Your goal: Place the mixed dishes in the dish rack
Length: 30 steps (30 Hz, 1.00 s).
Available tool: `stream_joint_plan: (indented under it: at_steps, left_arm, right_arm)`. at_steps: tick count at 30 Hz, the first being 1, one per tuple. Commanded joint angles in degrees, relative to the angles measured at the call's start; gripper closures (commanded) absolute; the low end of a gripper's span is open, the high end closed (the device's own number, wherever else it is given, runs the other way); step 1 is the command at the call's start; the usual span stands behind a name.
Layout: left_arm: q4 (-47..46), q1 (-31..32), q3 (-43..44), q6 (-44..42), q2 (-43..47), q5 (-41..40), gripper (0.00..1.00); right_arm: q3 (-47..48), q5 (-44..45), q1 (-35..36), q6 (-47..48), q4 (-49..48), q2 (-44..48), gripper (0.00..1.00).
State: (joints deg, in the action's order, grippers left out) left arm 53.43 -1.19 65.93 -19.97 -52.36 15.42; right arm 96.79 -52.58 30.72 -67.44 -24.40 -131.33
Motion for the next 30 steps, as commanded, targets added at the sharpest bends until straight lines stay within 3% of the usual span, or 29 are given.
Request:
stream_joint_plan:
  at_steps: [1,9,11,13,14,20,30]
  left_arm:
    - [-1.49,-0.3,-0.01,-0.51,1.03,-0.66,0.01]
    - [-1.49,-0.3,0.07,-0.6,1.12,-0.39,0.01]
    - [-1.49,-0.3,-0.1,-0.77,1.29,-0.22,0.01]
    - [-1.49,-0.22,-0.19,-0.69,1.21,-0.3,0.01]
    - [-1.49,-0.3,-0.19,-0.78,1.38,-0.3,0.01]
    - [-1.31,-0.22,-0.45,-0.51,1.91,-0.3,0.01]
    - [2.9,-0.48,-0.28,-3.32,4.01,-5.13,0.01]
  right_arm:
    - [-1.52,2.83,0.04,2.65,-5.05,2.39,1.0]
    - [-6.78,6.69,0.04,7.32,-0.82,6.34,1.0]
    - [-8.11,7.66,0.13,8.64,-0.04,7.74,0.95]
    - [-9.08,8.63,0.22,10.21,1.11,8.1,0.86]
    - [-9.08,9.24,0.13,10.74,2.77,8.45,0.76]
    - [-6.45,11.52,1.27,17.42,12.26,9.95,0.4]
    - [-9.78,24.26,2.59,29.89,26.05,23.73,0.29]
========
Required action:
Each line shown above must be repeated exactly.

Answer to this problem:
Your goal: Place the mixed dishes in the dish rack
Length: 30 steps (30 Hz, 1.00 s).
Available tool: `stream_joint_plan: (indented under it: at_steps, left_arm, right_arm)`. at_steps: tick count at 30 Hz, the first being 1, one per tuple. Commanded joint angles in degrees, relative to the angles measured at the call's start; gripper closures (commanded) absolute; the low end of a gripper's span is open, the high end closed (the device's own number, wherever else it is given, runs the other way); step 1 is the command at the call's start; the usual span stands behind a name.
Layout: left_arm: q4 (-47..46), q1 (-31..32), q3 (-43..44), q6 (-44..42), q2 (-43..47), q5 (-41..40), gripper (0.00..1.00); right_arm: q3 (-47..48), q5 (-44..45), q1 (-35..36), q6 (-47..48), q4 (-49..48), q2 (-44..48), gripper (0.00..1.00).
State: (joints deg, in the action's order, grippers left out) left arm 53.43 -1.19 65.93 -19.97 -52.36 15.42; right arm 96.79 -52.58 30.72 -67.44 -24.40 -131.33
Motion for the next 30 steps, as commanded, targets added at the sharpest bends until straight lines stay within 3% of the usual span, or 29 are given.
Request:
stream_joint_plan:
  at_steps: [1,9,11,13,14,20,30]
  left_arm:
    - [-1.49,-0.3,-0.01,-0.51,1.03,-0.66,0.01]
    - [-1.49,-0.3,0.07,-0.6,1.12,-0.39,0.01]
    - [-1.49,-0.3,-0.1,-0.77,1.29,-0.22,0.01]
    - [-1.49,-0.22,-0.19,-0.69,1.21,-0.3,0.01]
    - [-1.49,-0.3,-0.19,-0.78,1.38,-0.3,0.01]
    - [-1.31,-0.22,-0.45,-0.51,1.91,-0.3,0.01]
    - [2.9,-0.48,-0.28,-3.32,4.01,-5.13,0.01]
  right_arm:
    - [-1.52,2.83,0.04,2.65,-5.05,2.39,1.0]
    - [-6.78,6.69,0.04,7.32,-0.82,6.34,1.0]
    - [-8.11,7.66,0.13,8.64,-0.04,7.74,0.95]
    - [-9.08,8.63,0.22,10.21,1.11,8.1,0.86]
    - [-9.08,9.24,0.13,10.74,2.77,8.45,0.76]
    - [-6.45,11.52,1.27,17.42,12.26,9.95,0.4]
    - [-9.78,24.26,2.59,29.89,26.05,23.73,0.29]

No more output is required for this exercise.